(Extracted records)

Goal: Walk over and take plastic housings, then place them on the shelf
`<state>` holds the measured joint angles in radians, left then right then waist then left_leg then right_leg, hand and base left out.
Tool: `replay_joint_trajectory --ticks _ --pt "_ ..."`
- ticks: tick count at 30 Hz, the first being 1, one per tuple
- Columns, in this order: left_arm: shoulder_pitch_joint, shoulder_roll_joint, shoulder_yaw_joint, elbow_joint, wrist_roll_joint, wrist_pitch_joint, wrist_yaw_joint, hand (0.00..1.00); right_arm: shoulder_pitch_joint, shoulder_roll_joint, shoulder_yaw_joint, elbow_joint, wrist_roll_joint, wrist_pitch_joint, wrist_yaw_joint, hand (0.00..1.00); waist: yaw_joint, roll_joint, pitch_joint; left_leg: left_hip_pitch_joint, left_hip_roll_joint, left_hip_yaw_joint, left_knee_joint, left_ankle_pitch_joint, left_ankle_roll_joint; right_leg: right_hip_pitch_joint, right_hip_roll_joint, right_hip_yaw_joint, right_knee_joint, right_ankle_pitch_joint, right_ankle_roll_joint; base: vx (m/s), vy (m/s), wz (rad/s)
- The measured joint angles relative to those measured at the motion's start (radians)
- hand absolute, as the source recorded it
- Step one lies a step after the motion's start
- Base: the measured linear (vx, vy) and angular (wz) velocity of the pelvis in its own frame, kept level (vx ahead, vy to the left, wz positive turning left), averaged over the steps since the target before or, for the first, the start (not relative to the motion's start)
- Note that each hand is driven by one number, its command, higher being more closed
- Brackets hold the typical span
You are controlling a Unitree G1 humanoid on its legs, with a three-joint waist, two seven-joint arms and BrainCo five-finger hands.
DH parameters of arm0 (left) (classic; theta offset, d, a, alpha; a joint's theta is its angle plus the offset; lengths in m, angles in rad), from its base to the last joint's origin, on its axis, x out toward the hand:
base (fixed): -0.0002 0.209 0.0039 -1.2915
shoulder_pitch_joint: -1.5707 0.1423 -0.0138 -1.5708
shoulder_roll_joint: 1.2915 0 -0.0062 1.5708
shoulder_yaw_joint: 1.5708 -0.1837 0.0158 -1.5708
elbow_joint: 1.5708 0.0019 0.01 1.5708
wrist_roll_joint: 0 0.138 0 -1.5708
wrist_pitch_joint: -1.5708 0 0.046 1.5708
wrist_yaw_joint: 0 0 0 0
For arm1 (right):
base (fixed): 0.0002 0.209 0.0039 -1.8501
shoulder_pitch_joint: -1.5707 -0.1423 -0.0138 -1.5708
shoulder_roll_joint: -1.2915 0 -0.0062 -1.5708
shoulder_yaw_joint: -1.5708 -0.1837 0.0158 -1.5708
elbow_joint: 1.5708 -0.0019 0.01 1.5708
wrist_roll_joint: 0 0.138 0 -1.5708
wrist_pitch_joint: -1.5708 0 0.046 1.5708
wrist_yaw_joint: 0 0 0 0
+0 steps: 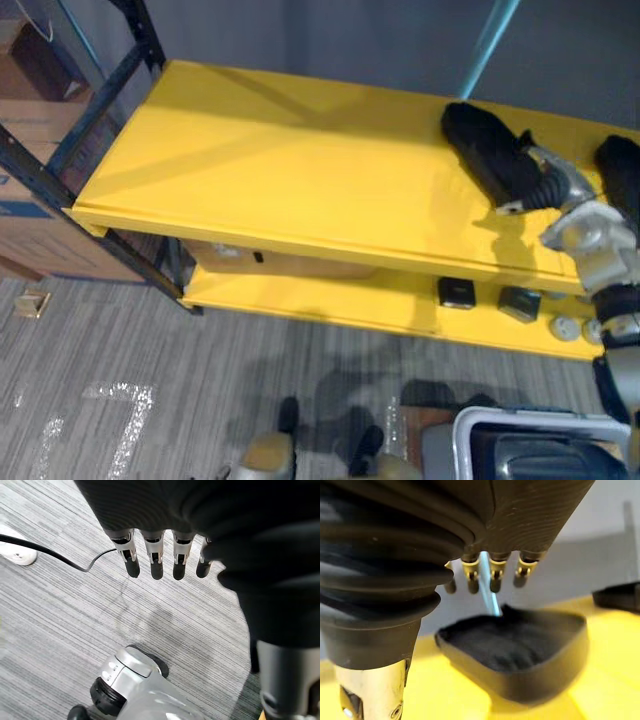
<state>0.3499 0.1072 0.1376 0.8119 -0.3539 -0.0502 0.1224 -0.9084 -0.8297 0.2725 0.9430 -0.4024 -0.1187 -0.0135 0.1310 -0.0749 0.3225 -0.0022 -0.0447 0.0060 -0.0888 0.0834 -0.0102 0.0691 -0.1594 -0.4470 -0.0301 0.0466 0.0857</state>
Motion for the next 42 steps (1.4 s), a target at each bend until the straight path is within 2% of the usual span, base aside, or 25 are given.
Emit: replay_joint_trajectory --ticks 4,9,14,15,19,22,27,29,34,42 --pt "-0.008 0.003 -0.005 -0.023 -0.002 0.000 -0.009 0.00 -0.034 -0.021 0.037 0.025 -0.013 0.042 0.019 0.00 0.008 0.006 0.027 -0.004 0.004 0.000 0.001 0.000 0.000 -0.003 -0.001 -0.001 0.001 0.007 0.007 0.00 -0.002 0.01" --pt "-0.009 0.011 -0.036 -0.049 -0.013 -0.002 -0.009 0.00 -0.074 -0.038 0.038 0.068 -0.016 0.126 0.019 0.00 0.019 0.014 0.032 -0.032 0.007 0.002 0.006 0.001 0.001 -0.032 0.001 0.000 0.005 0.008 0.006 0.02 -0.003 0.02" --pt "-0.010 0.012 -0.046 -0.057 -0.040 -0.002 -0.012 0.00 -0.102 -0.059 0.037 0.094 -0.042 0.209 0.020 0.00 0.022 0.045 0.050 -0.035 0.010 0.005 0.005 0.000 0.001 -0.043 0.001 0.007 0.020 0.003 -0.002 -0.01 0.000 -0.02" --pt "-0.010 0.013 -0.048 -0.055 -0.040 -0.002 -0.014 0.00 -0.104 -0.061 0.036 0.098 -0.042 0.220 0.029 1.00 0.022 0.050 0.053 -0.036 0.012 0.006 0.005 0.000 0.001 -0.048 0.001 0.010 0.024 0.001 -0.005 -0.03 0.001 -0.07" --pt "-0.013 0.021 -0.075 -0.054 -0.041 -0.002 -0.018 0.00 -0.117 -0.063 0.034 0.099 -0.042 0.245 0.097 1.00 0.021 0.062 0.060 -0.036 0.019 0.009 0.005 0.000 0.000 -0.052 0.003 0.015 0.025 -0.001 -0.006 -0.01 -0.002 -0.04" --pt "-0.027 0.023 -0.075 -0.053 -0.041 -0.002 -0.020 0.00 -0.123 -0.069 0.034 0.099 -0.047 0.242 0.126 1.00 0.022 0.068 0.063 -0.037 0.023 0.009 0.005 0.001 0.000 -0.052 0.005 0.015 0.025 -0.001 -0.008 0.00 0.000 0.00" --pt "-0.039 0.026 -0.076 -0.057 -0.041 -0.002 -0.021 0.00 -0.128 -0.083 0.035 0.099 -0.065 0.198 0.153 1.00 0.022 0.068 0.063 -0.036 0.024 0.011 0.005 0.001 -0.001 -0.052 0.006 0.016 0.025 -0.002 -0.009 0.00 0.000 0.00" --pt "-0.040 0.030 -0.078 -0.057 -0.041 -0.002 -0.021 0.00 -0.128 -0.083 0.045 0.098 -0.082 0.165 0.163 1.00 0.022 0.068 0.063 -0.036 0.024 0.013 0.005 0.001 -0.001 -0.052 0.006 0.016 0.025 -0.002 -0.009 0.00 0.000 0.00" --pt "-0.039 0.040 -0.079 -0.055 -0.041 0.000 -0.022 0.00 -0.126 -0.084 0.065 0.091 -0.082 0.118 0.143 1.00 0.023 0.068 0.063 -0.033 0.025 0.024 0.005 0.001 -0.001 -0.053 0.007 0.023 0.025 -0.002 -0.008 0.00 0.002 -0.04" --pt "-0.040 0.040 -0.079 -0.054 -0.041 -0.005 -0.023 0.00 -0.112 -0.083 0.107 0.046 -0.035 0.077 0.076 1.00 0.023 0.070 0.062 -0.031 0.028 0.030 0.005 0.001 -0.001 -0.053 0.010 0.030 0.025 -0.001 -0.007 0.00 0.000 -0.02"
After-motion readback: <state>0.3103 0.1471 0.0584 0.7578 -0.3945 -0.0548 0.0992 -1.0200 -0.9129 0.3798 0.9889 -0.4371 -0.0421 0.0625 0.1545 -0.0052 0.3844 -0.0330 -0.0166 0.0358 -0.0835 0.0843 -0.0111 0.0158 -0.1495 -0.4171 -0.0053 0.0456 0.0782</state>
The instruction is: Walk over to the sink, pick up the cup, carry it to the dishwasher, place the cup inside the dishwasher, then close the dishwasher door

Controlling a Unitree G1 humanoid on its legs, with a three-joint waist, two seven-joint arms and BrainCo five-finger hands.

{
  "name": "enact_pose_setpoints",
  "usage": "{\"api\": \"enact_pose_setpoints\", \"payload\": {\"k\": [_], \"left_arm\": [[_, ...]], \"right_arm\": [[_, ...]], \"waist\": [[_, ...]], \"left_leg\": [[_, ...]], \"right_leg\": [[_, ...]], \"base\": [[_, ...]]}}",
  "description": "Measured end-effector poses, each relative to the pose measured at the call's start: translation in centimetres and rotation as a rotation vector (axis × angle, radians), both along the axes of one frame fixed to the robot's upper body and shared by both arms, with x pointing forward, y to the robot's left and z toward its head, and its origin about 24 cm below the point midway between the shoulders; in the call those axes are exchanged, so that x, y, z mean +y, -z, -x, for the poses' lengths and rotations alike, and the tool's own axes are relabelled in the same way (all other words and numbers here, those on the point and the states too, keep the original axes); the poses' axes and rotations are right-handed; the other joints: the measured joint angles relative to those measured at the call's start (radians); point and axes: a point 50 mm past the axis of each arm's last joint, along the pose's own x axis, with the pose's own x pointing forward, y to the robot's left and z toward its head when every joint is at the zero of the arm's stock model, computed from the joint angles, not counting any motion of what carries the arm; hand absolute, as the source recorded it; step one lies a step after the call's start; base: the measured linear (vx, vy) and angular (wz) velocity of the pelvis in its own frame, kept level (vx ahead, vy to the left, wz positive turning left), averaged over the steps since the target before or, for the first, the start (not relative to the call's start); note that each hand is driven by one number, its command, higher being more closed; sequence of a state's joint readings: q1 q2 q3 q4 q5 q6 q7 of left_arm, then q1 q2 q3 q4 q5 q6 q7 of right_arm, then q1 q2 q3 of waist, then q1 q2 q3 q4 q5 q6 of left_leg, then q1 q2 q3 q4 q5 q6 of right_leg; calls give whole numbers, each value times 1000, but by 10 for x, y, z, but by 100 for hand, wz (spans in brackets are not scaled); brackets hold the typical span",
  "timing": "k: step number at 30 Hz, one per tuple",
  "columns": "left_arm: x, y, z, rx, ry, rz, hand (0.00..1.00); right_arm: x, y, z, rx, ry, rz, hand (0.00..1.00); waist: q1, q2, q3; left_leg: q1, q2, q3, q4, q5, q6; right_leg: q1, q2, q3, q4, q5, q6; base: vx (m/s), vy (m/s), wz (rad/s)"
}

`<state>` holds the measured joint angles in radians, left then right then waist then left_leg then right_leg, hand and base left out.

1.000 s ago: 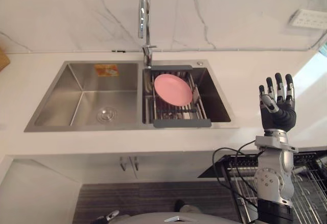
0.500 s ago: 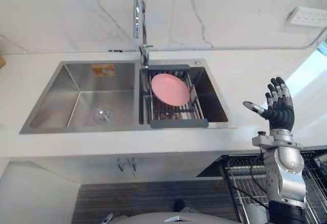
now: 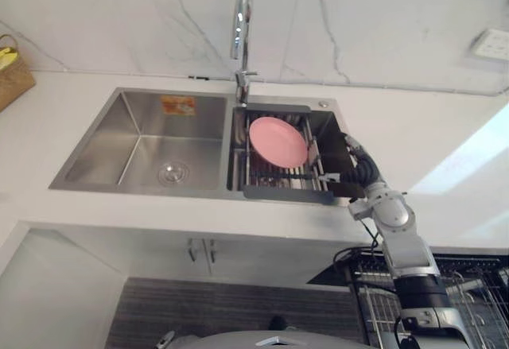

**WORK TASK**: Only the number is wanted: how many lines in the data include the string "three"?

**ANSWER TO THIS PROBLEM**: 2